During March, we held a great two-day workshop in Wooster, Ohio, to help farm families plan for the eventual transfer of their farm business to the next generation.
During this program, we helped producers analyze the essential questions to answer when planning for successful farm transitions.
While many farmers dream of seeing their legacy passed on to the next generation, many postpone initiating a plan for the transition of their business for a variety of reasons. Many claim that there is not enough time to discuss these matters.
Or, if planning does occur, it simply involves the senior generation drafting a will describing how the farm assets should be divided among heirs. Each farm family is different in regard to its goals for transition planning.
Family dynamics, physical resources, financial position, and managerial styles vary from operation to operation. As farmers plan to transfer the family business to the next generation, there are a myriad of decisions to be made.
One of the most difficult is determining how to be fair to off-farm heirs without jeopardizing the future of the heirs who have remained with the family business.
Other decisions include deciding who will manage the business in the future, how to distribute assets, how and when the senior generation will retire, and how the business will deal with the unexpected.
So has your family discussed the future of your farm business? Five years ago, our dairy farm was rolling along nicely and then my father was diagnosed with pancreatic cancer. My dad fought a courageous battle against this disease for seven weeks before passing away.
His diagnosis came right during planting season which is one of the busiest times on a farm.
Two of the major questions I pose in our farm transition workshops are: “What knowledge would you need to pass on if you knew you had only two months to live?” and “How would your farm react to the loss of the principle operator?”
As you jump in the tractor this spring, I challenge you to think about the future of your farm. Many of us do our best thinking in the tractor, so challenge yourself to think about what knowledge and skills need to be transferred to the next generation so they can be successful without you.
I have often said the senior generation should “play possum” during planting or harvest season. What does this mean? Just as an opossum plays dead, so too should the principle operator.

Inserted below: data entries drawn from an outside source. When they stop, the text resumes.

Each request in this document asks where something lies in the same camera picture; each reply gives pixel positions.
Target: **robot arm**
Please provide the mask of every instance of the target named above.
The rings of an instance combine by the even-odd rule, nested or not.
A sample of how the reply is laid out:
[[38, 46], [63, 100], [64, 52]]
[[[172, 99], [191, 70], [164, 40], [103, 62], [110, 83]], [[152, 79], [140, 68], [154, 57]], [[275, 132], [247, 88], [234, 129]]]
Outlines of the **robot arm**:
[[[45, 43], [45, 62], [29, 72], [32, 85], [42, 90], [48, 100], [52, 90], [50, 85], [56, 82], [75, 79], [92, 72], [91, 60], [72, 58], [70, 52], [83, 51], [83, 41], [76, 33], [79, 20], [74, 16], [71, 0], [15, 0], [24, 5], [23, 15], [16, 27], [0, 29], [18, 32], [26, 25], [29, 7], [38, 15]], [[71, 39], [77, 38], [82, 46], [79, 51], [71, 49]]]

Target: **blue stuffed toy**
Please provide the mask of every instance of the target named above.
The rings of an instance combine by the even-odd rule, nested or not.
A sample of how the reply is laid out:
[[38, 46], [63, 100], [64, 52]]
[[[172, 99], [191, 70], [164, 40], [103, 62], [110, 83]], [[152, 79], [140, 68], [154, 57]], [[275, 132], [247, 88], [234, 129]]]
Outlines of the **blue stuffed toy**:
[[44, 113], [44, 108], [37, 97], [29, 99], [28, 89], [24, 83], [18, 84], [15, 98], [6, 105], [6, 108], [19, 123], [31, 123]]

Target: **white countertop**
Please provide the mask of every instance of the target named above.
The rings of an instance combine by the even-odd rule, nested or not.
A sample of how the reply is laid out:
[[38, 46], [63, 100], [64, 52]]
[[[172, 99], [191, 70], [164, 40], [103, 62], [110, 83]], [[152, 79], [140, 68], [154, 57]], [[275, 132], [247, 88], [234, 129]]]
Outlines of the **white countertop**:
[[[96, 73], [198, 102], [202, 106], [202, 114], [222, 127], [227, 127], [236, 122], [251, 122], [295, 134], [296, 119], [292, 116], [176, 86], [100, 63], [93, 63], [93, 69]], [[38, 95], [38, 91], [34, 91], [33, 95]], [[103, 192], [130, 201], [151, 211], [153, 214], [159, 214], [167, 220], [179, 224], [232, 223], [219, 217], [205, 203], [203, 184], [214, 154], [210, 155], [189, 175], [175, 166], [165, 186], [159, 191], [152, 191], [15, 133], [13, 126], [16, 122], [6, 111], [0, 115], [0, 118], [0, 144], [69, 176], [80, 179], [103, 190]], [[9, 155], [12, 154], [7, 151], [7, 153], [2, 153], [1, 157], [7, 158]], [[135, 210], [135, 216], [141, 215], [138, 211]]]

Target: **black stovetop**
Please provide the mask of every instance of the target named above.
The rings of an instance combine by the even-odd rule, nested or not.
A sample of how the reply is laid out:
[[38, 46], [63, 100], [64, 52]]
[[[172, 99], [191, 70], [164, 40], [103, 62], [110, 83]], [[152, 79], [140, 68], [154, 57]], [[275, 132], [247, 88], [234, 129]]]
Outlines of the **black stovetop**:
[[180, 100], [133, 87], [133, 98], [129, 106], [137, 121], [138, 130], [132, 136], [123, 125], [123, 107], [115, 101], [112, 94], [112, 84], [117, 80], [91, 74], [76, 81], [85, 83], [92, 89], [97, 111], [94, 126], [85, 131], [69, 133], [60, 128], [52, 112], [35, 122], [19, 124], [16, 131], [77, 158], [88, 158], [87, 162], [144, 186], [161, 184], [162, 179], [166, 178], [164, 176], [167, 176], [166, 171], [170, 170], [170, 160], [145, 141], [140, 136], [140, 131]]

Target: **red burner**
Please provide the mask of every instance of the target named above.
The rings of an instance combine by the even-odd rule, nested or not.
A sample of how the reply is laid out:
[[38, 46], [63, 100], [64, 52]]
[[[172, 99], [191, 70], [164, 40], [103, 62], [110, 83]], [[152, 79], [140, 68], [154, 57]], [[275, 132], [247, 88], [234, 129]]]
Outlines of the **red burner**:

Take an unannounced week away from the farm during one of the busiest times of the year for your farm and allow the junior generation to take over with no communication from the senior generation.
I know this sounds crazy but how else will you know what knowledge and skills need to be transferred?
It is a lot easier to come back after a short vacation and be able to answer the questions your son or daughter has. You won’t have this opportunity when you pass away.
Outside of using the opossum approach, it should be the goal of the senior generation to transfer at least one knowledge point or skill to the next generation each day. In fact, have you asked the next generation what they need to be schooled up on?
It is a great idea to ask the next generation what additional responsibilities they believe they should be taking on and what changes they would like to see made for them to be successful in the future.
Have you completed a skills assessment with each son or daughter to see what training they need to be successful in the future?
Over the next year, OSU Extension will be offering a series of these two-day workshops across Ohio. If you are interested in attending, email me at email@example.com and I will put your name on our list to receive information about the locations of these workshops.
Our team also has a series of fact sheets on farm transition planning, which can be accessed at: http://ohioline.osu.edu/bst-fact/index.html.
To close this column, I would like to share a quote J Burrows, who stated, “I still find the days too short for all the thoughts I want to think, all of the walks I want to take, all the books I want to read, and all the friends I want to see.”
Have a good and safe day!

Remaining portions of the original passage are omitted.